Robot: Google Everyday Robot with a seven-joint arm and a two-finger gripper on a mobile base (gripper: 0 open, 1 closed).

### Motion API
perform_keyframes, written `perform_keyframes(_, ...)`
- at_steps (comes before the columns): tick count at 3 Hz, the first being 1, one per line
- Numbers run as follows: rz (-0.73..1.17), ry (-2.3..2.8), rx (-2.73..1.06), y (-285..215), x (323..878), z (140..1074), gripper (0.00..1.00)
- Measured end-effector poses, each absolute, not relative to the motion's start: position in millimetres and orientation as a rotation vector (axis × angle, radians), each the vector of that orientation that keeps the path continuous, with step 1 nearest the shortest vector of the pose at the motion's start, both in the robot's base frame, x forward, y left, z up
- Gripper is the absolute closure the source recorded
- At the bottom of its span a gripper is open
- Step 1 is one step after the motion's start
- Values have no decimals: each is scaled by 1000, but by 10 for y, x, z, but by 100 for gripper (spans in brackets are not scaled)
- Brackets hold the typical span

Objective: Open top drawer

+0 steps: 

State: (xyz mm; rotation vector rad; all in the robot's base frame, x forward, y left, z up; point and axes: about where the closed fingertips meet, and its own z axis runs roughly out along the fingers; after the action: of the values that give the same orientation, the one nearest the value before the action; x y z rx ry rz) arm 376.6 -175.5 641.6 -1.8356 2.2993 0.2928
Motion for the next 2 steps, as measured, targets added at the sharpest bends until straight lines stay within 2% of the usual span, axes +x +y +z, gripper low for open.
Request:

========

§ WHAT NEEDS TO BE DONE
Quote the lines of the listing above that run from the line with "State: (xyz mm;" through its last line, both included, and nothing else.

§ SOLUTION TO THIS EXERCISE
State: (xyz mm; rotation vector rad; all in the robot's base frame, x forward, y left, z up; point and axes: about where the closed fingertips meet, and its own z axis runs roughly out along the fingers; after the action: of the values that give the same orientation, the one nearest the value before the action; x y z rx ry rz) arm 376.6 -175.5 641.6 -1.8356 2.2993 0.2928
Motion for the next 2 steps, as measured, targets added at the sharpest bends until straight lines stay within 2% of the usual span, axes +x +y +z, gripper low for open.
Request:

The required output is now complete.